Every line of the data must be retyped exactly as it stands.

*** Provided data

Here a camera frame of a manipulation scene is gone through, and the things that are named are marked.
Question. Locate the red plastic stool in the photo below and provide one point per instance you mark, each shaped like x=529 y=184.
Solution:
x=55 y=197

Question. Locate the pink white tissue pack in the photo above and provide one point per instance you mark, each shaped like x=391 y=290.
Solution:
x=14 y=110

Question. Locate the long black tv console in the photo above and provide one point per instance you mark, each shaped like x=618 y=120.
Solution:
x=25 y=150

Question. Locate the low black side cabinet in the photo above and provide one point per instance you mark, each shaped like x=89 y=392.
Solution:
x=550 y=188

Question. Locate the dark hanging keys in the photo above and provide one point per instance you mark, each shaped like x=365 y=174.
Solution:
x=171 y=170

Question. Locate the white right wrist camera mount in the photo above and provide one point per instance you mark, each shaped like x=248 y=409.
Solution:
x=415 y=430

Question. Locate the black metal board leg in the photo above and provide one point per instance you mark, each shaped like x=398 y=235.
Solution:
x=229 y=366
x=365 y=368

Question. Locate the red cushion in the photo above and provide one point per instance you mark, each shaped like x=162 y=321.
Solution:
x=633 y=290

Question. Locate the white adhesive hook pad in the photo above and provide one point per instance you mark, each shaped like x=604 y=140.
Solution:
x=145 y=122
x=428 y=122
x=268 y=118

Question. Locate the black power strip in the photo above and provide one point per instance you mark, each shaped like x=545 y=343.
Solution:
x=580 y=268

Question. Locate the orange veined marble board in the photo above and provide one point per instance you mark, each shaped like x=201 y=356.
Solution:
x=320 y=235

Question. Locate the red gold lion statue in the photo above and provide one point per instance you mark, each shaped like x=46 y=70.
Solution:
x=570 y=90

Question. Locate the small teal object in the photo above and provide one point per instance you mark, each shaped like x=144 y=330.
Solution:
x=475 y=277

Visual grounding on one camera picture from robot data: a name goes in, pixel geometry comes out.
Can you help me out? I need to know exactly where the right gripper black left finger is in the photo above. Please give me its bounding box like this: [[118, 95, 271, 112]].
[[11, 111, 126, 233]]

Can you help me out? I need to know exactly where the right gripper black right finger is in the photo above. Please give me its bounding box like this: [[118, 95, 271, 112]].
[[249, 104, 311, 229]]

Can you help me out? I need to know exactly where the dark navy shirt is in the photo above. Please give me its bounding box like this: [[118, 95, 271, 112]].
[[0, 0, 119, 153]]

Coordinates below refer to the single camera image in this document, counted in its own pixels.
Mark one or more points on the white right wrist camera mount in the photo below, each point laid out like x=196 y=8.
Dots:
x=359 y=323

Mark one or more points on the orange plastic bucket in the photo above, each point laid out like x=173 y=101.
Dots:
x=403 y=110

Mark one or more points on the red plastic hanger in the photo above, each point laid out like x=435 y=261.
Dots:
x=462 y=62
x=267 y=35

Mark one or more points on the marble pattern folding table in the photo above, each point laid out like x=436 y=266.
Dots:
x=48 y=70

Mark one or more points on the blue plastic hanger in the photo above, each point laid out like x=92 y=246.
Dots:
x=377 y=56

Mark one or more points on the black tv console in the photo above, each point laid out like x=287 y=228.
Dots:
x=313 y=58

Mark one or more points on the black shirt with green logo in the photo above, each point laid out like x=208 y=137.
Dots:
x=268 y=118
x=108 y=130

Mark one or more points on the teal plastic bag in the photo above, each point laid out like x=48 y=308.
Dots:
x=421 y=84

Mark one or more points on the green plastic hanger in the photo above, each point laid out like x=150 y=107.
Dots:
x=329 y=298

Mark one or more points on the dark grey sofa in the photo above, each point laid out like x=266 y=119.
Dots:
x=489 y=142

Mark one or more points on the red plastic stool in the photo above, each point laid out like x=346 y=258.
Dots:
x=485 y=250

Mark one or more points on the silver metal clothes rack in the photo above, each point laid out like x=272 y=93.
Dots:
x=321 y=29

******

**Written answer:**
Here a camera frame of a manipulation scene is gone through, and the things that are named are marked.
Question. Locate the red plastic stool in the photo below and provide one point per instance you mark, each shaped like x=529 y=184.
Solution:
x=55 y=197

Question. Locate the pink white tissue pack in the photo above and provide one point per instance you mark, each shaped like x=391 y=290.
Solution:
x=14 y=110

Question. Locate the long black tv console in the photo above and provide one point per instance you mark, each shaped like x=618 y=120.
Solution:
x=25 y=150

Question. Locate the low black side cabinet in the photo above and provide one point per instance you mark, each shaped like x=89 y=392.
Solution:
x=550 y=188

Question. Locate the dark hanging keys in the photo above and provide one point per instance you mark, each shaped like x=365 y=174.
Solution:
x=171 y=170

Question. Locate the white right wrist camera mount in the photo above and provide one point per instance you mark, each shaped like x=248 y=409.
Solution:
x=415 y=430

Question. Locate the black metal board leg in the photo above and provide one point per instance you mark, each shaped like x=398 y=235.
Solution:
x=229 y=366
x=365 y=368

Question. Locate the red cushion in the photo above and provide one point per instance you mark, each shaped like x=162 y=321.
Solution:
x=633 y=290

Question. Locate the white adhesive hook pad in the photo above and provide one point per instance you mark, each shaped like x=604 y=140.
Solution:
x=145 y=122
x=428 y=122
x=268 y=118

Question. Locate the black power strip in the photo above and provide one point per instance you mark, each shaped like x=545 y=343.
Solution:
x=580 y=268

Question. Locate the orange veined marble board in the photo above and provide one point per instance you mark, each shaped like x=201 y=356.
Solution:
x=320 y=235

Question. Locate the red gold lion statue in the photo above and provide one point per instance you mark, each shaped like x=46 y=70.
Solution:
x=570 y=90

Question. Locate the small teal object in the photo above and provide one point per instance you mark, each shaped like x=144 y=330.
Solution:
x=475 y=277

Visual grounding on one camera picture from robot data: a name goes in, pixel geometry comes out.
Can you help me out? I need to know exactly where the right gripper black left finger is in the photo above. Please give me its bounding box like this: [[118, 95, 271, 112]].
[[11, 111, 126, 233]]

Can you help me out? I need to know exactly where the right gripper black right finger is in the photo above. Please give me its bounding box like this: [[118, 95, 271, 112]].
[[249, 104, 311, 229]]

Can you help me out? I need to know exactly where the dark navy shirt is in the photo above. Please give me its bounding box like this: [[118, 95, 271, 112]].
[[0, 0, 119, 153]]

Coordinates below refer to the single camera image in this document, counted in its own pixels.
Mark one or more points on the white right wrist camera mount in the photo below, each point laid out like x=196 y=8.
Dots:
x=359 y=323

Mark one or more points on the orange plastic bucket in the photo above, each point laid out like x=173 y=101.
Dots:
x=403 y=110

Mark one or more points on the red plastic hanger in the photo above, each point laid out like x=435 y=261.
Dots:
x=462 y=62
x=267 y=35

Mark one or more points on the marble pattern folding table in the photo above, each point laid out like x=436 y=266.
Dots:
x=48 y=70

Mark one or more points on the blue plastic hanger in the photo above, each point laid out like x=92 y=246.
Dots:
x=377 y=56

Mark one or more points on the black tv console in the photo above, each point laid out like x=287 y=228.
Dots:
x=313 y=58

Mark one or more points on the black shirt with green logo in the photo above, each point laid out like x=208 y=137.
Dots:
x=268 y=118
x=108 y=130

Mark one or more points on the teal plastic bag in the photo above, each point laid out like x=48 y=308.
Dots:
x=421 y=84

Mark one or more points on the green plastic hanger in the photo above, each point laid out like x=150 y=107.
Dots:
x=329 y=298

Mark one or more points on the dark grey sofa in the photo above, each point laid out like x=266 y=119.
Dots:
x=489 y=142

Mark one or more points on the red plastic stool in the photo above, each point laid out like x=346 y=258.
Dots:
x=485 y=250

Mark one or more points on the silver metal clothes rack in the photo above, each point laid out like x=272 y=93.
Dots:
x=321 y=29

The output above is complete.